Background
When the Republican Party assembled in Chicago from May 16 to May 18, 1860, to nominate a candidate for the U.S. presidency, they adopted a platform that would prohibit the extension of slavery in the United States, impose high tariffs to protect northern industry, and provide free land to homesteaders in the West. Southern states were so alarmed by these pro-Northern policies that several of them began threatening to secede from the Union if the Republican candidate, Abraham Lincoln, won the election. Only four days after Lincoln won the election, South Carolina was the first state to act on November 10, calling for a state convention to consider secession.
Special Senate Committee
On December 6, 1860, Kentucky Senator Lazarus Whitehead Powell proposed that
the grievances between the slaveholding and non-slaveholding States, be referred to a special committee of thirteen members; and that said committee be instructed to inquire whether any additional legislation within the sphere of federal authority and duty, be necessary for the protection and security of property in the States and Territories of the United States; and if so, that they report by bill.
Members
Following a week of deliberation, the full Senate established the committee, which met for the first time on December 18, one day after South Carolina’s secession convention convened. The Committee of Thirteen comprised seven Democrats, five Republicans, and one Constitutional Unionist. The members were:
Democrats
- William Bigler (Pennsylvania)
- Jefferson Davis (Mississippi)
- Stephen Douglas (Illinois)
- Robert M. T. Hunter (Virginia)
- Lazarus W. Powell (Kentucky)
- Henry M. Rice (Minnesota)
- Robert Toombs, (Georgia)
Republicans
- Jacob Collamer (Vermont)
- James Rood Doolittle (Wisconsin)
- James W. Grimes (Iowa)
- William Seward (New York)
- Benjamin Wade (Ohio)
Constitutional Unionist
- John J. Crittenden (Kentucky)
Self-imposed Restrictions
The appointees diminished their chances of achieving a satisfactory “plan of adjustment” to save the Union almost immediately by approving a motion made by Jefferson Davis that the committee would not endorse any proposal unless supported by majorities of both the Republican and the Democratic members. Over the next two weeks, the committee entertained proposals from Crittenden, Davis, Douglas, Seward, and Toombs. The most notable of these was the Crittenden Compromise (which the full Senate later defeated).

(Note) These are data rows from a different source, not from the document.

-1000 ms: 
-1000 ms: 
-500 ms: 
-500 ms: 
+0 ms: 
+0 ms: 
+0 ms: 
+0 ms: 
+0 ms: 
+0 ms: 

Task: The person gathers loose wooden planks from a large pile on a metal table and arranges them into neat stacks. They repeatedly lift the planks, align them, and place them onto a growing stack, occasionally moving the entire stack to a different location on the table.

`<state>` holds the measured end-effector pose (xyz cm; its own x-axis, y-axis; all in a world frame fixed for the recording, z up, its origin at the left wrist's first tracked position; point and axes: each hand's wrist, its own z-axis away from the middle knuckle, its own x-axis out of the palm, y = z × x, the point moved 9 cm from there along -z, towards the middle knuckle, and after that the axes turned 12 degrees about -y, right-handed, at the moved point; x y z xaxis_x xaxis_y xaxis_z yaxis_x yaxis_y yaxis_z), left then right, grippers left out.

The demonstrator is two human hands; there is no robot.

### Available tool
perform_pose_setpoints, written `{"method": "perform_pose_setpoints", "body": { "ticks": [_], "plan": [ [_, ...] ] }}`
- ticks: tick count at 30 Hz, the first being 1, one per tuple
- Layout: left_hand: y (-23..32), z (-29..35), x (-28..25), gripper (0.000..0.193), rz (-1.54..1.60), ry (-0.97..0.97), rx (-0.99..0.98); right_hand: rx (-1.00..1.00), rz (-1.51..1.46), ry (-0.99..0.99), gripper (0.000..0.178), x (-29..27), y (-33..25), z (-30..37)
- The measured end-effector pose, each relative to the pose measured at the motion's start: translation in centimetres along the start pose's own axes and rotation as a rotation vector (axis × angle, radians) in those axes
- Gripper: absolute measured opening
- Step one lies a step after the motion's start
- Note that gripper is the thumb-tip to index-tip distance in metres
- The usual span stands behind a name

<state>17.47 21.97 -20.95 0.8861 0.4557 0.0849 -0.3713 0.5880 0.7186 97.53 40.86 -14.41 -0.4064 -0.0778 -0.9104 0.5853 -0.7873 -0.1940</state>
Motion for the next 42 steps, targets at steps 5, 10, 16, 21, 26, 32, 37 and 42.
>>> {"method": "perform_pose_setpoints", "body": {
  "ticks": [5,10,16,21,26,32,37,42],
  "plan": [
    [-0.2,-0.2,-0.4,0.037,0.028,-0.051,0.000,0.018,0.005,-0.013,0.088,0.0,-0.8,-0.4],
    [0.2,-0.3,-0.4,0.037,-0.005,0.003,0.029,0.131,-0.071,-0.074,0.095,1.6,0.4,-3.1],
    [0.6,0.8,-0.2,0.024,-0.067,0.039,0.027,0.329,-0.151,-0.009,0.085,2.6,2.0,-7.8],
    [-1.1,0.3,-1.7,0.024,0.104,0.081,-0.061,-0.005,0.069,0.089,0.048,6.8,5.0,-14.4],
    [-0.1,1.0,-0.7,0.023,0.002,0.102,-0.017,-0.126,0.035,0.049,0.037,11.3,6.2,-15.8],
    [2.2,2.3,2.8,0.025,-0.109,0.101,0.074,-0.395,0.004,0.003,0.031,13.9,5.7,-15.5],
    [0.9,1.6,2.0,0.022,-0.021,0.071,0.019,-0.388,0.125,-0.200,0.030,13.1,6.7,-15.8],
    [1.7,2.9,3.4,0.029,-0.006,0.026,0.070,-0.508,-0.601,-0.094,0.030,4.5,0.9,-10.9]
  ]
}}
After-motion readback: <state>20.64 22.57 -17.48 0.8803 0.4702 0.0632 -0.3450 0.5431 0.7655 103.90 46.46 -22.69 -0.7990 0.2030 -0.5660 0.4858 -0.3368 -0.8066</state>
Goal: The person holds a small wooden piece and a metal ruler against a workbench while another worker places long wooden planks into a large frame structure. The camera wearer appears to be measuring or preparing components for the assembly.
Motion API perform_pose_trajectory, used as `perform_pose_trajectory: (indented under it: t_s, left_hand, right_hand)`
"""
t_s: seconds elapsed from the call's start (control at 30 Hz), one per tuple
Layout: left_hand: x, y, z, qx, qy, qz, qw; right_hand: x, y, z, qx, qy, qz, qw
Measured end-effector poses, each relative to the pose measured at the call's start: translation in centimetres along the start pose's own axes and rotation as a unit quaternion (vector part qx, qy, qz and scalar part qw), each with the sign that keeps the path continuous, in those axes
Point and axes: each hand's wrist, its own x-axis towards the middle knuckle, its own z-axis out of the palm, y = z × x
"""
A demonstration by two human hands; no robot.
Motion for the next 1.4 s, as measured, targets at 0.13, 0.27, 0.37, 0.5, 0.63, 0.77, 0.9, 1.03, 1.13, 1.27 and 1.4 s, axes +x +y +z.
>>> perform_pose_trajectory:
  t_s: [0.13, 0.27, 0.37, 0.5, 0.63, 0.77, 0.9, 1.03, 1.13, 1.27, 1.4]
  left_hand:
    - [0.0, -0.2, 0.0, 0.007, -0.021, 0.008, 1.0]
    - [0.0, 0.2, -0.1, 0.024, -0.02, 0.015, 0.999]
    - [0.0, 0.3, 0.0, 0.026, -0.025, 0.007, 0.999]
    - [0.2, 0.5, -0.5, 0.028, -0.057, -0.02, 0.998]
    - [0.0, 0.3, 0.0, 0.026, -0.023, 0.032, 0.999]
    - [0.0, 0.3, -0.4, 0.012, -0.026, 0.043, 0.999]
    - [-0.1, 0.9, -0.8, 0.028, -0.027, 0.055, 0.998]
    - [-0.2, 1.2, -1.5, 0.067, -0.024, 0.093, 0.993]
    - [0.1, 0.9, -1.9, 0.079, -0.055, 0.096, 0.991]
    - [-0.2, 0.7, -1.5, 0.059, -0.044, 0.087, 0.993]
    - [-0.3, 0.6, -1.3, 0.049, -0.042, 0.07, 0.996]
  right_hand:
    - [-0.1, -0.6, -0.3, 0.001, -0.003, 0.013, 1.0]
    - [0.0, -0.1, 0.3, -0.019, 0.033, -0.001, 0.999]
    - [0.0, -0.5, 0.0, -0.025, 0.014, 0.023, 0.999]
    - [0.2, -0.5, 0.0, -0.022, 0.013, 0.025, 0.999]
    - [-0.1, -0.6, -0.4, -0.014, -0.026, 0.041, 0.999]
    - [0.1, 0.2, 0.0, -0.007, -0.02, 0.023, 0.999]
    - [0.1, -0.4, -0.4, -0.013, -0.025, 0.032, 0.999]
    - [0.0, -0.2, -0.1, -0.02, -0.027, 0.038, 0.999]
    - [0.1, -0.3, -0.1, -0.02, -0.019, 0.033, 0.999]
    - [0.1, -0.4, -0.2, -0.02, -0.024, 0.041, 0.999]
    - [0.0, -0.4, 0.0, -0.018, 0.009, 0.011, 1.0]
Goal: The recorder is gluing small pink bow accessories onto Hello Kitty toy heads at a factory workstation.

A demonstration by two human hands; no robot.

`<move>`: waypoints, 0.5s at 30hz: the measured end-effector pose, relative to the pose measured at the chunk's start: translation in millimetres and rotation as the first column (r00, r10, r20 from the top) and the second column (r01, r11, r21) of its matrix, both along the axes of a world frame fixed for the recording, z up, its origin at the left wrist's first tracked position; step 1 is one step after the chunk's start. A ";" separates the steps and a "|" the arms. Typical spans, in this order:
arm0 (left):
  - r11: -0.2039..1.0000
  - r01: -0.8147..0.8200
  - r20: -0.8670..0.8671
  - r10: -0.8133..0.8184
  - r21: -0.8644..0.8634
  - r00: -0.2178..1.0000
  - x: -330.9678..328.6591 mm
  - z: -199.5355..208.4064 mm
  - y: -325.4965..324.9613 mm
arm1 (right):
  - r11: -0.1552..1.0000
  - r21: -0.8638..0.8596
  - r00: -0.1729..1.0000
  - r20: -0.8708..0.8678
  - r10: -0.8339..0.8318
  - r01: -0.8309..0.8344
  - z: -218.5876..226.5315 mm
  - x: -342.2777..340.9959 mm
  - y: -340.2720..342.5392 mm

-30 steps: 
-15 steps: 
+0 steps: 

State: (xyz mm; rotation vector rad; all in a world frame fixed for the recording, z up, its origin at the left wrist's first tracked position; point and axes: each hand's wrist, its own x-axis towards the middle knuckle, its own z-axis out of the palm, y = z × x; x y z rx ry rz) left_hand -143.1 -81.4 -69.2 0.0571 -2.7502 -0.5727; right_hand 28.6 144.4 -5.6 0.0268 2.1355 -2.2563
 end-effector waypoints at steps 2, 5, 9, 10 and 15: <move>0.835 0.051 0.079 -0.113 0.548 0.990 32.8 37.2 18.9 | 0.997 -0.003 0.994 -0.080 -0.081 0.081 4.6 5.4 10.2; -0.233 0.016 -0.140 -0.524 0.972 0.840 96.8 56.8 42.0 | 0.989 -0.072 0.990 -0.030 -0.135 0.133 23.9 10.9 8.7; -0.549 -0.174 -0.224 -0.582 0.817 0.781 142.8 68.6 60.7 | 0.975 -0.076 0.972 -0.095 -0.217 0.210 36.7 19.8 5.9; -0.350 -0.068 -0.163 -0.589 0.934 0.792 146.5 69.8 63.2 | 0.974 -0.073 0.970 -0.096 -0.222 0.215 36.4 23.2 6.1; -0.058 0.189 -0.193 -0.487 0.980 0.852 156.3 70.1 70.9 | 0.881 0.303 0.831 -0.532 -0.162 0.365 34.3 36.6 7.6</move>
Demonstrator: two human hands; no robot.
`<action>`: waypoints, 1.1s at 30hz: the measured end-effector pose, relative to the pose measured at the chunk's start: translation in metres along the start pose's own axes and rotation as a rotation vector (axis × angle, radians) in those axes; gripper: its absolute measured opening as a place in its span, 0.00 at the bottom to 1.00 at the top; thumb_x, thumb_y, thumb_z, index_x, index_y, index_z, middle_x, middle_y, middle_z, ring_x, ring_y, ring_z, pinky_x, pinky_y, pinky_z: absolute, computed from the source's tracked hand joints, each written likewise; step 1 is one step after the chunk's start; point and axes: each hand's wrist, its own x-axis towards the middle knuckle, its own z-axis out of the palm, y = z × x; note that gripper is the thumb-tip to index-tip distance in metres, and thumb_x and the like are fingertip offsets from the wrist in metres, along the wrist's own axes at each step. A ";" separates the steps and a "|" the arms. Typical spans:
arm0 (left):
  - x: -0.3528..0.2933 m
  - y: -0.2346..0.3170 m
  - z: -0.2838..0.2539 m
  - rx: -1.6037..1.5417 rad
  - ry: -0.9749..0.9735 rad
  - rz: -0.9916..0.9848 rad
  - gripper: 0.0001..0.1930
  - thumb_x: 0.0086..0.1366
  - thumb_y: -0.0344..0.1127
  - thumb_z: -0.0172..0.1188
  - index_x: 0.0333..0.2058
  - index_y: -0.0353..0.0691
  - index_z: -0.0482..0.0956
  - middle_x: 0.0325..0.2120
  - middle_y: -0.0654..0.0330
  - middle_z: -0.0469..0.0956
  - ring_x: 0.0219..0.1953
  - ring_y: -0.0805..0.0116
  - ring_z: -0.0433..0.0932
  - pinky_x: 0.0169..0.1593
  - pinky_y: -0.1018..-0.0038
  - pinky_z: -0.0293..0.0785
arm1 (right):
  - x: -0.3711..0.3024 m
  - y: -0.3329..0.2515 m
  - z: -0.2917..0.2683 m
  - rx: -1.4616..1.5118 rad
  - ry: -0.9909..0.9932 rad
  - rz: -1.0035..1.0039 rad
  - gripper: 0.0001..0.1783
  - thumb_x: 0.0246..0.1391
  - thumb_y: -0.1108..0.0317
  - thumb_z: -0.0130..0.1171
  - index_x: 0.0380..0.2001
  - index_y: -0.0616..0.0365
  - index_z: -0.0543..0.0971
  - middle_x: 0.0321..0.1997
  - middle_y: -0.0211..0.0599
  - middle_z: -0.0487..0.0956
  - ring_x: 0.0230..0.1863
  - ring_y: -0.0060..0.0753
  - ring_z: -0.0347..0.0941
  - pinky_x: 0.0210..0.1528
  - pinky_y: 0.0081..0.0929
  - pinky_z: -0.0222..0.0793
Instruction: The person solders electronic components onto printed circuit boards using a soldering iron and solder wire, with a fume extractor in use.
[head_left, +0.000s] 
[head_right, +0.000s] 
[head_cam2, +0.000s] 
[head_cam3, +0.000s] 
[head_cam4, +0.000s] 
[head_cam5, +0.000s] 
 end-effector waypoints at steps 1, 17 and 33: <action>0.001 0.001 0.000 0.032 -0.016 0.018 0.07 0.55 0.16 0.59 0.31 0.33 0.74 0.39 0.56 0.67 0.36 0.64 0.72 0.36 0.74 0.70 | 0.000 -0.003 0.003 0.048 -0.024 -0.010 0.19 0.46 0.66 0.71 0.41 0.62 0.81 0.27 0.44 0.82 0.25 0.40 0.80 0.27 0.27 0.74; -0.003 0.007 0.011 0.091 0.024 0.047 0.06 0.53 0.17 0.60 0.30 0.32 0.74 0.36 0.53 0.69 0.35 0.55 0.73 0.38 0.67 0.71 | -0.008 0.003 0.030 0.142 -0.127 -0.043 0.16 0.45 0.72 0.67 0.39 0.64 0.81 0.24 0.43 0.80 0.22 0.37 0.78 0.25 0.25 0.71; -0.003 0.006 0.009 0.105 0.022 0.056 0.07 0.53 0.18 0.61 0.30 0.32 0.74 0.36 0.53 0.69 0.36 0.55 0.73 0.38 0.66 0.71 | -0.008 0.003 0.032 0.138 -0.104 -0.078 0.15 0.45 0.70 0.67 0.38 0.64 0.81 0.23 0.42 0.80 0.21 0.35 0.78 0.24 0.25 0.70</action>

Hamstrung by the self-imposed restriction requiring endorsement by majorities of both major parties, the committee could not agree on a compromise that might stem the secession movement and save the Union. On December 31, 1860, the members submitted the following report to the full Senate:
The Committee of Thirteen appointed by the order of the Senate on the 20th inst. have agreed on the following resolution and report the same to the Senate: Resolved, That the committee have not been able to agree upon any general plan of adjustment and report that fact to the Senate together with the journal of the Committee.
Secession
By that time, South Carolina had seceded from the Union (December 20, 1860). As was the case with a similar committee in the House of Representatives known as the Committee of Thirty-three, the Senate Committee of Thirteen could not find enough common ground to prevent the dissolution of the Union and the onset of civil war in the United States.